Payroll is generally one of the most important components of a company’s operating expenses. In service sectors, such as hotels and restaurants, payroll is generally the largest component. It is natural that, in times of scarcity, companies seek a reduction in temporary costs to survive. Sometimes these adjustments become permanent, generating greater profits for owners and investors.

This economic halt we are experiencing today is serving as an excuse for many companies to make cuts and adjustments. Since March, massive layoffs have been reported across the country in excess of 346,000. In Quintana Roo, official figures reach almost 64,000 people, being the entity with the most registered layoffs.

Despite the valid arguments that may exist from a business perspective, such as the viability of the companies themselves, what is impressive is the way in which those layoffs are happening. In the background, we must understand that these layoffs are of people, individuals, each with a personal history that is disregarded when carrying out massive and impersonal layoffs. Many of the cases reported in the media highlight the lack of transparency in the dismissal process.

On April 15, Edgar Félix, in his article for Luces del Siglo, details the maneuvers used by many hotels to account for payroll through outsourced companies, which apparently facilitates dismissals. However, there have also been companies that have endeavored to maintain as many of their employees as possible, as detailed by Félix as well. The discrepancy between one and the other is palpable.

There is no doubt that the legal system that regulates labor relations is part of the reason why many of these layoffs are so blunt. But it is not everything. “He who makes the law, makes the loophole,” goes the saying. As an executive, I understand the obligations that the law imposes to prevent abuses against workers, and this law owes its existence to a historical record of employer abuse. But the existence of that law has resulted in ways to circumvent it to reach similar results of abuse. When they are hired, workers are very often forced to sign an undated resignation letter as a requirement to start working, which facilitates an eventual dismissal – a totally illegal practice, although prevalent in our country. What has been recently reported are also forced negotiations that take advantage of the current crisis to impose unfair settlements under threat of starting an endless legal battles in case of not accepting.

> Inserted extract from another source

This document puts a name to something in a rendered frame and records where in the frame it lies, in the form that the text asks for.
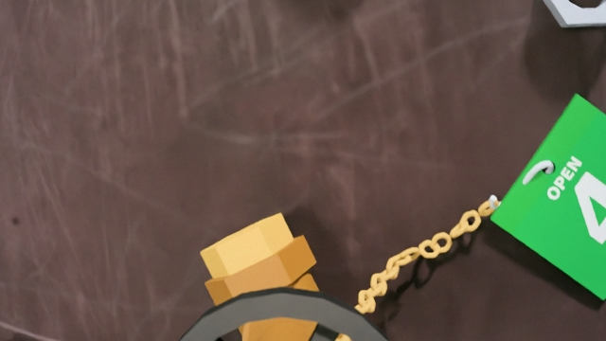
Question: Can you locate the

However, all the companies affected today are where they are thanks to all those who contributed to the various phases of the business: customers, suppliers, but especially their employees. But the employees who “cost” less are actually the ones who most need their paycheck, more than those at the top of the pyramid. They have fewer personal and professional options. Their phones are not ringing asking them to join boards of directors or lead other companies. They cannot take advantage of liquidity solutions at the level that executives and large company owners can. They cannot create strategies to take on short-term debt that allows them to maintain their standard of living or even send a text message to their favorite banker to double down on their most recent investment.

Instead of that, how about empowering our employees for times like these with as much financial security as the leadership team does? Senior executives and business owners have greater luxuries than their workers. Luxuries of knowledge, contact networks and access to capital. That comes with responsibilities, a main one is to reduce the risk of loss of earnings and income. That responsibility also includes having to fire the people who supported the company on its way to success. The problem is that many managers, being obsessed with eliminating the short term risks in their financial reports, balance sheets and P&Ls, came to forget about the teams that allowed them to obtain all those luxuries.

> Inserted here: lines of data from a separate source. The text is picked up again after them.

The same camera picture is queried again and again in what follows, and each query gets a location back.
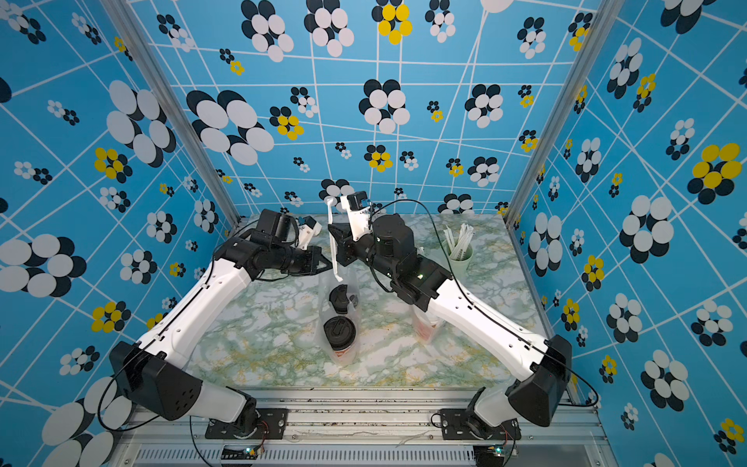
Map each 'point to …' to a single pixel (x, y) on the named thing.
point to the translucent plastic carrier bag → (424, 325)
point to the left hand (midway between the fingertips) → (336, 262)
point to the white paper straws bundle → (460, 248)
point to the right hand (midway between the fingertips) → (334, 225)

Companies that survive the long economic slumber caused by COVID19 may be even better than before, much more efficient. On the other hand, the COVID19 situation also offers executives, directors and investors the opportunity to create real loyalty towards their companies based on the way they treated their most valuable assets: their people. Empathy attitudes will also contribute to higher future profitability. Entrepreneurs who treat their teams humanely will have much more credibility in the future thanks to their reactions in times like these.

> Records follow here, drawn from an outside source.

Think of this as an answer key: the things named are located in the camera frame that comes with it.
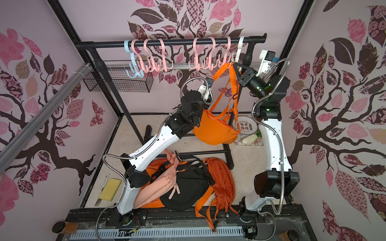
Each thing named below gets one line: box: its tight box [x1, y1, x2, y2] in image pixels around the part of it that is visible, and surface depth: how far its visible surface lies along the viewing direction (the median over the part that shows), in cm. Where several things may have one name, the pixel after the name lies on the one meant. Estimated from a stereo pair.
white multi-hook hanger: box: [235, 36, 245, 63], surface depth 52 cm
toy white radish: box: [241, 134, 258, 145], surface depth 103 cm
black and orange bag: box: [139, 158, 216, 221], surface depth 80 cm
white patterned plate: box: [232, 115, 258, 136], surface depth 115 cm
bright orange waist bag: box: [192, 62, 241, 146], surface depth 79 cm
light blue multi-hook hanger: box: [123, 39, 144, 79], surface depth 54 cm
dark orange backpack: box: [203, 157, 238, 215], surface depth 83 cm
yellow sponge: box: [98, 177, 123, 202], surface depth 83 cm
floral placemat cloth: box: [234, 133, 264, 147], surface depth 103 cm
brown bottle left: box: [52, 221, 80, 235], surface depth 65 cm
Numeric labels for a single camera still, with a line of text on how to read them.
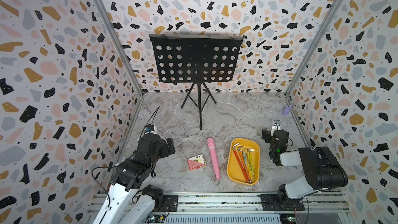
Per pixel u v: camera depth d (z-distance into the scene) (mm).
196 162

So, why allow your critical assets to be laid off, especially in such inhuman way? When economic activity is fully reactivated, those same people who were fired without integrity or compassion will go to a competitor. Someday they may become a supplier, or a top executive for a competitor, and will not have forgotten how they were treated when things were difficult. Now is the time to give them the greatest reward, investing in our people beyond our legal obligation.